- [WHAT YOU NEED TO DO]:
Leave every picture out, then reproduce the rest of the listing exactly.

====================

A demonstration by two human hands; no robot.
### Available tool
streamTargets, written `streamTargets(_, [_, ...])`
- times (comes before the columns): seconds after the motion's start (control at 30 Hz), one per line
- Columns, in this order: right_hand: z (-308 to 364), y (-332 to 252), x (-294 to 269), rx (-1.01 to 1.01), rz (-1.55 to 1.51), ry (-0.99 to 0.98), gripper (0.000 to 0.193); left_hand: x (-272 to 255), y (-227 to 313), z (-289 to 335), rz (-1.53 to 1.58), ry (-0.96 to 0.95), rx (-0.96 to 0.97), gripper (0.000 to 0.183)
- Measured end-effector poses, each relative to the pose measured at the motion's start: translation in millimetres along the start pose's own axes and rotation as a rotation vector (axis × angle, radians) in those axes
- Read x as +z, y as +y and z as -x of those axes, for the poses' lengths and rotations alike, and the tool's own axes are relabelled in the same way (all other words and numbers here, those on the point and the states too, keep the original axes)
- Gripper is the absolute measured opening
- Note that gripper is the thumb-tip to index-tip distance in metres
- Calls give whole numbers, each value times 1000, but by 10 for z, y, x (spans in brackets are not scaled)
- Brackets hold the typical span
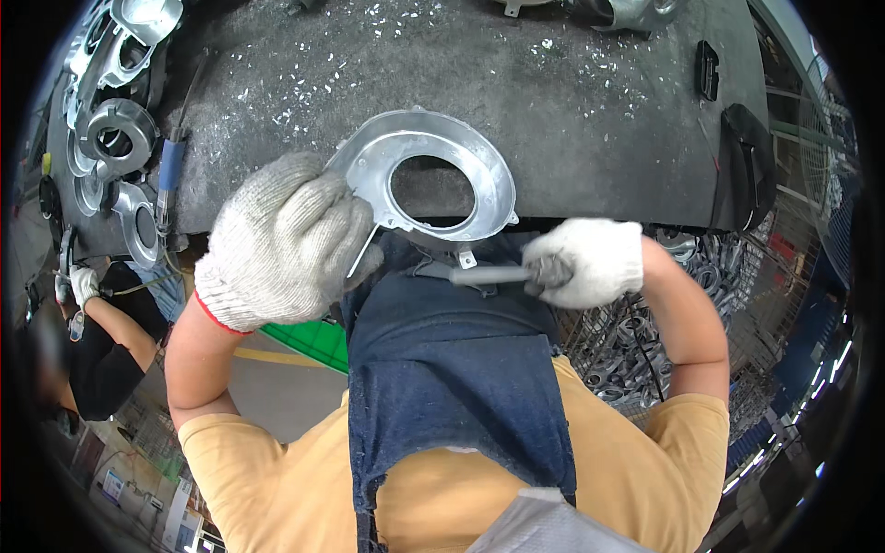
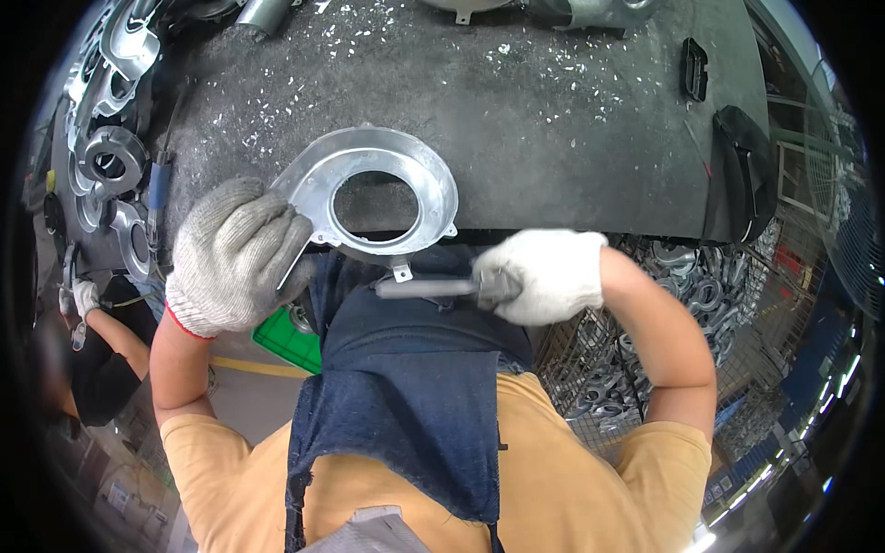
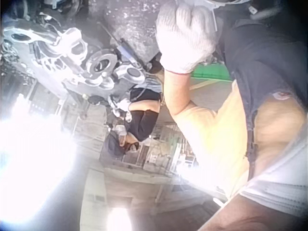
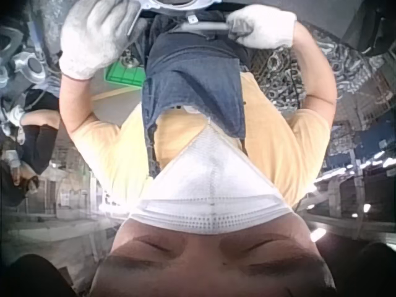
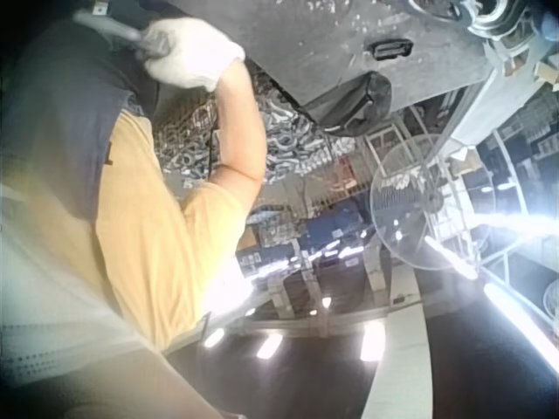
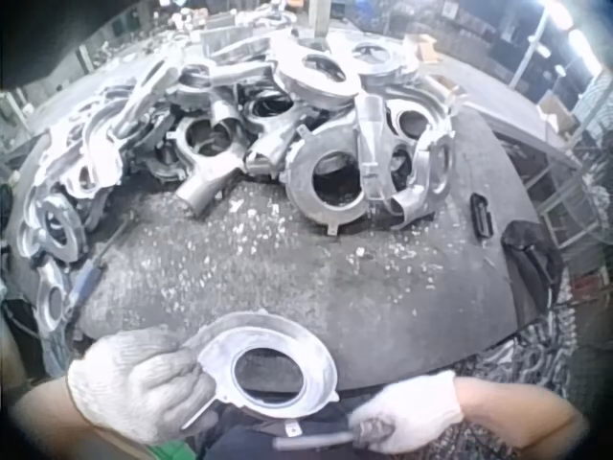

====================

- [EXPECTED ANSWER]:
A demonstration by two human hands; no robot.
### Available tool
streamTargets, written `streamTargets(_, [_, ...])`
- times (comes before the columns): seconds after the motion's start (control at 30 Hz), one per line
- Columns, in this order: right_hand: z (-308 to 364), y (-332 to 252), x (-294 to 269), rx (-1.01 to 1.01), rz (-1.55 to 1.51), ry (-0.99 to 0.98), gripper (0.000 to 0.193); left_hand: x (-272 to 255), y (-227 to 313), z (-289 to 335), rz (-1.53 to 1.58), ry (-0.96 to 0.95), rx (-0.96 to 0.97), gripper (0.000 to 0.183)
- Measured end-effector poses, each relative to the pose measured at the motion's start: translation in millimetres along the start pose's own axes and rotation as a rotation vector (axis × angle, radians) in those axes
- Read x as +z, y as +y and z as -x of those axes, for the poses' lengths and rotations alike, and the tool's own axes are relabelled in the same way (all other words and numbers here, those on the point and the states too, keep the original axes)
- Gripper is the absolute measured opening
- Note that gripper is the thumb-tip to index-tip distance in metres
- Calls give whole numbers, each value times 1000, but by 10 for z, y, x (spans in brackets are not scaled)
- Brackets hold the typical span

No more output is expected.